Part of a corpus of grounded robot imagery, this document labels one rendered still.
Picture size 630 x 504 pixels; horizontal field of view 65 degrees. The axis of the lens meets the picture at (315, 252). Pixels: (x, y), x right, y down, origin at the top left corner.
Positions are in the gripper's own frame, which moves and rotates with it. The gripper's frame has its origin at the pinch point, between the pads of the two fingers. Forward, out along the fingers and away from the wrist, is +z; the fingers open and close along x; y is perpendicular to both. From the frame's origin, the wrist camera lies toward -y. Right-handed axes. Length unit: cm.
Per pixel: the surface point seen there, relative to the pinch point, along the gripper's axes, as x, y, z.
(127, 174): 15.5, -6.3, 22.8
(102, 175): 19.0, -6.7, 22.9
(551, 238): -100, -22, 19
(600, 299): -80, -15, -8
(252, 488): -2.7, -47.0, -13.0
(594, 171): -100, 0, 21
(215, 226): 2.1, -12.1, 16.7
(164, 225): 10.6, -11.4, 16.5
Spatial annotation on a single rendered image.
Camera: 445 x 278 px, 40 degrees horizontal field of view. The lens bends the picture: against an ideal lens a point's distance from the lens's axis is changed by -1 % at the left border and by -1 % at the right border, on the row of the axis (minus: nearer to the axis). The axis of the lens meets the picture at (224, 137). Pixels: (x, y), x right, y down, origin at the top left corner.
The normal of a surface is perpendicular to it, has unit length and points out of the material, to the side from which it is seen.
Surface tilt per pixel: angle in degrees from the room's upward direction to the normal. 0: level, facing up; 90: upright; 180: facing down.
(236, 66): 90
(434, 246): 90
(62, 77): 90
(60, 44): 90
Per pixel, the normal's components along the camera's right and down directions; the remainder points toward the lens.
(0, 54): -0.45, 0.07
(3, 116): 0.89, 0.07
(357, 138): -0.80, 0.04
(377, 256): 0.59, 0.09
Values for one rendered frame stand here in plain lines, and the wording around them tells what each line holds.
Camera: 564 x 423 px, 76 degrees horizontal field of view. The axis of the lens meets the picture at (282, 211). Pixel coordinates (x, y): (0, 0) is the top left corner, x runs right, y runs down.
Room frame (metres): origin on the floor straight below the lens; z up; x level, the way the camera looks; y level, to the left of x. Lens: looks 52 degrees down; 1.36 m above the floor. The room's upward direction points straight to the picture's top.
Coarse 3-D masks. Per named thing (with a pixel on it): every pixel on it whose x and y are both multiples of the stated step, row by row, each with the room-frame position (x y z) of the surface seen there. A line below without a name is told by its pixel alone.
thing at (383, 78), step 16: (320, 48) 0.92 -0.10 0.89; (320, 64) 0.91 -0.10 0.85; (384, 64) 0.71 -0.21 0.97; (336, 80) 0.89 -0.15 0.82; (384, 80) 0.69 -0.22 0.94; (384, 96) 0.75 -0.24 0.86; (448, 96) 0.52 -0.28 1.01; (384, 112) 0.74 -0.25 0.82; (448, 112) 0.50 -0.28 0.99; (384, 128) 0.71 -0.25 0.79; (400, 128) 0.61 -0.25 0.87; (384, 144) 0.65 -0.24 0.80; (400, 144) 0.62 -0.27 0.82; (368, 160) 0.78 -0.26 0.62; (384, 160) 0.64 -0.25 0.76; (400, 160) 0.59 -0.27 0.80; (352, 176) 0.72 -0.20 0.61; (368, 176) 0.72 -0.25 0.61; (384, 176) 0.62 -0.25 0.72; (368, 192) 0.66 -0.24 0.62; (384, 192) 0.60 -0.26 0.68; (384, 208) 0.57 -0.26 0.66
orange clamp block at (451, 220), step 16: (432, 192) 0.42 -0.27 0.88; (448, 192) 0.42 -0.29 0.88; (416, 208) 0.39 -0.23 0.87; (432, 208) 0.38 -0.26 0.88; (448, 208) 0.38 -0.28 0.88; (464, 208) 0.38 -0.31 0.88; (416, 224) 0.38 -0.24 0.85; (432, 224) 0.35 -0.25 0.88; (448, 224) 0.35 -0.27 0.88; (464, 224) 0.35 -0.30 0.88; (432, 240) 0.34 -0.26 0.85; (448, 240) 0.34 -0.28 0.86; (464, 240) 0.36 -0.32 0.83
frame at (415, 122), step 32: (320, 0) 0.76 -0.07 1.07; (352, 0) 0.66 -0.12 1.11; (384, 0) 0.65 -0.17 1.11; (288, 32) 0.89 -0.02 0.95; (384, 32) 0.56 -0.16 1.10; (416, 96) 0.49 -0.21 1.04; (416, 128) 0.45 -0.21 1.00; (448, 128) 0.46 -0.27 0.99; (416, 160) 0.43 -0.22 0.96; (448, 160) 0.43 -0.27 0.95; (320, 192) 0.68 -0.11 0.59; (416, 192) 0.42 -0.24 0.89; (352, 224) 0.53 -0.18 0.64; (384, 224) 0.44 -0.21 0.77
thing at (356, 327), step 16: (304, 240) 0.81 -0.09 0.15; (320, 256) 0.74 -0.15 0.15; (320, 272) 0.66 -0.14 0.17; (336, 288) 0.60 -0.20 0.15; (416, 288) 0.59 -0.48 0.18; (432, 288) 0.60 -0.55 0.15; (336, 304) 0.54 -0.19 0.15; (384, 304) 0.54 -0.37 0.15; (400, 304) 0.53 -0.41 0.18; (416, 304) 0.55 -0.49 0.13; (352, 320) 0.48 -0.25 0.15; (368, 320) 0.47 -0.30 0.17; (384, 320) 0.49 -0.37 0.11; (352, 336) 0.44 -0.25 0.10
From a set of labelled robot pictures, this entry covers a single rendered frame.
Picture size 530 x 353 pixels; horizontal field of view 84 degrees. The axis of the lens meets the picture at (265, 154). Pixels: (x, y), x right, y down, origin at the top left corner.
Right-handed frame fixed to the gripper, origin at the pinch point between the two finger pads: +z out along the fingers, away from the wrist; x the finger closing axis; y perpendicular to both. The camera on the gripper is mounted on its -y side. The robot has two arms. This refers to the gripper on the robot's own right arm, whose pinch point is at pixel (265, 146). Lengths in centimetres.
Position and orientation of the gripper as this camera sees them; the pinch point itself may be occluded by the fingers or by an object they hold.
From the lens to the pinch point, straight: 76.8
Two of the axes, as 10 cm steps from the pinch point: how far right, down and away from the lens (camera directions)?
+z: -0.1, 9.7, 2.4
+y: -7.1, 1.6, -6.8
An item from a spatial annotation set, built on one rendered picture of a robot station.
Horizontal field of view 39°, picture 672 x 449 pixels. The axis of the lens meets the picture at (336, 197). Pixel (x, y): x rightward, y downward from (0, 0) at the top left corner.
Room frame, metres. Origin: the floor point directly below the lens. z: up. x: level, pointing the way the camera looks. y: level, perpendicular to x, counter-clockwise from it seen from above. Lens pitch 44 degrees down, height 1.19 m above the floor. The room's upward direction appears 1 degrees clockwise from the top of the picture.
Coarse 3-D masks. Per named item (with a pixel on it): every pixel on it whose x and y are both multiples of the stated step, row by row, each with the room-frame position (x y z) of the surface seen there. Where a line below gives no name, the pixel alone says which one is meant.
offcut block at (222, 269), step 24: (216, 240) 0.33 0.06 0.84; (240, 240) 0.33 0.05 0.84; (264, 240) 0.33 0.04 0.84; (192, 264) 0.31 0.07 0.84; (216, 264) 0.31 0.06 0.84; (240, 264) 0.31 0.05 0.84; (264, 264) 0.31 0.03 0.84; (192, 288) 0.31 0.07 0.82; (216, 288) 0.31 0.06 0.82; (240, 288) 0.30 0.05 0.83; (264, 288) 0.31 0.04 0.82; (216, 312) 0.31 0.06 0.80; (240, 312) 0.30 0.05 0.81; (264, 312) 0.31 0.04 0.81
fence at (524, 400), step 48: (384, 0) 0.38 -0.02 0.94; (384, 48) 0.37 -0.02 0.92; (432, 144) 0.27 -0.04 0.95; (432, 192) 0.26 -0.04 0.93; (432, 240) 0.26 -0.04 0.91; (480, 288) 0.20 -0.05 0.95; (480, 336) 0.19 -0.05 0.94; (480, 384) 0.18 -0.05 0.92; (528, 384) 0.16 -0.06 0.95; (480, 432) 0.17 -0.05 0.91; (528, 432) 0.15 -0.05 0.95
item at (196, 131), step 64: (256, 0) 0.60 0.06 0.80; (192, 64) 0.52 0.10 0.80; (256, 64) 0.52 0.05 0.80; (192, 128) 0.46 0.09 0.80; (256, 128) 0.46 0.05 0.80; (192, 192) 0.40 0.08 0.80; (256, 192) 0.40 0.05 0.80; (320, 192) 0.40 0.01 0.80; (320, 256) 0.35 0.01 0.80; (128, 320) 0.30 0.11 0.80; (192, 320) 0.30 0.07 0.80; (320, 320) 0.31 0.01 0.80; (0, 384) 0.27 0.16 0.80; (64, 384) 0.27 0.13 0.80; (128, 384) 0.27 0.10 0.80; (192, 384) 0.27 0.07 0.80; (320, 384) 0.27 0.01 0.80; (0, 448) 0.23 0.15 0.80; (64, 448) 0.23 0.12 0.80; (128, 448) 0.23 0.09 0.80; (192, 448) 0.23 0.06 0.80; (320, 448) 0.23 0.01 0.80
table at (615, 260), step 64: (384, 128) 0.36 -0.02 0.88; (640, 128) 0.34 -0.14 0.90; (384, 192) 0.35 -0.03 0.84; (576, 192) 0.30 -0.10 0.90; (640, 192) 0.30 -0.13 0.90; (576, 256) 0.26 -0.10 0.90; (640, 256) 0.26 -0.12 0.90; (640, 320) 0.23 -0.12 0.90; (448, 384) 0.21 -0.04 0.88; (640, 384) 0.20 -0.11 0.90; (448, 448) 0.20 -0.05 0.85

**Work to complete:**
Repeat word for word the lines above that run from the line containing "thing at (383, 78), step" through the line containing "orange clamp block", both ends included, and nothing else.

**Your solution:**
thing at (383, 78), step 16: (320, 48) 0.92 -0.10 0.89; (320, 64) 0.91 -0.10 0.85; (384, 64) 0.71 -0.21 0.97; (336, 80) 0.89 -0.15 0.82; (384, 80) 0.69 -0.22 0.94; (384, 96) 0.75 -0.24 0.86; (448, 96) 0.52 -0.28 1.01; (384, 112) 0.74 -0.25 0.82; (448, 112) 0.50 -0.28 0.99; (384, 128) 0.71 -0.25 0.79; (400, 128) 0.61 -0.25 0.87; (384, 144) 0.65 -0.24 0.80; (400, 144) 0.62 -0.27 0.82; (368, 160) 0.78 -0.26 0.62; (384, 160) 0.64 -0.25 0.76; (400, 160) 0.59 -0.27 0.80; (352, 176) 0.72 -0.20 0.61; (368, 176) 0.72 -0.25 0.61; (384, 176) 0.62 -0.25 0.72; (368, 192) 0.66 -0.24 0.62; (384, 192) 0.60 -0.26 0.68; (384, 208) 0.57 -0.26 0.66
orange clamp block at (451, 220), step 16: (432, 192) 0.42 -0.27 0.88; (448, 192) 0.42 -0.29 0.88; (416, 208) 0.39 -0.23 0.87; (432, 208) 0.38 -0.26 0.88; (448, 208) 0.38 -0.28 0.88; (464, 208) 0.38 -0.31 0.88; (416, 224) 0.38 -0.24 0.85; (432, 224) 0.35 -0.25 0.88; (448, 224) 0.35 -0.27 0.88; (464, 224) 0.35 -0.30 0.88; (432, 240) 0.34 -0.26 0.85; (448, 240) 0.34 -0.28 0.86; (464, 240) 0.36 -0.32 0.83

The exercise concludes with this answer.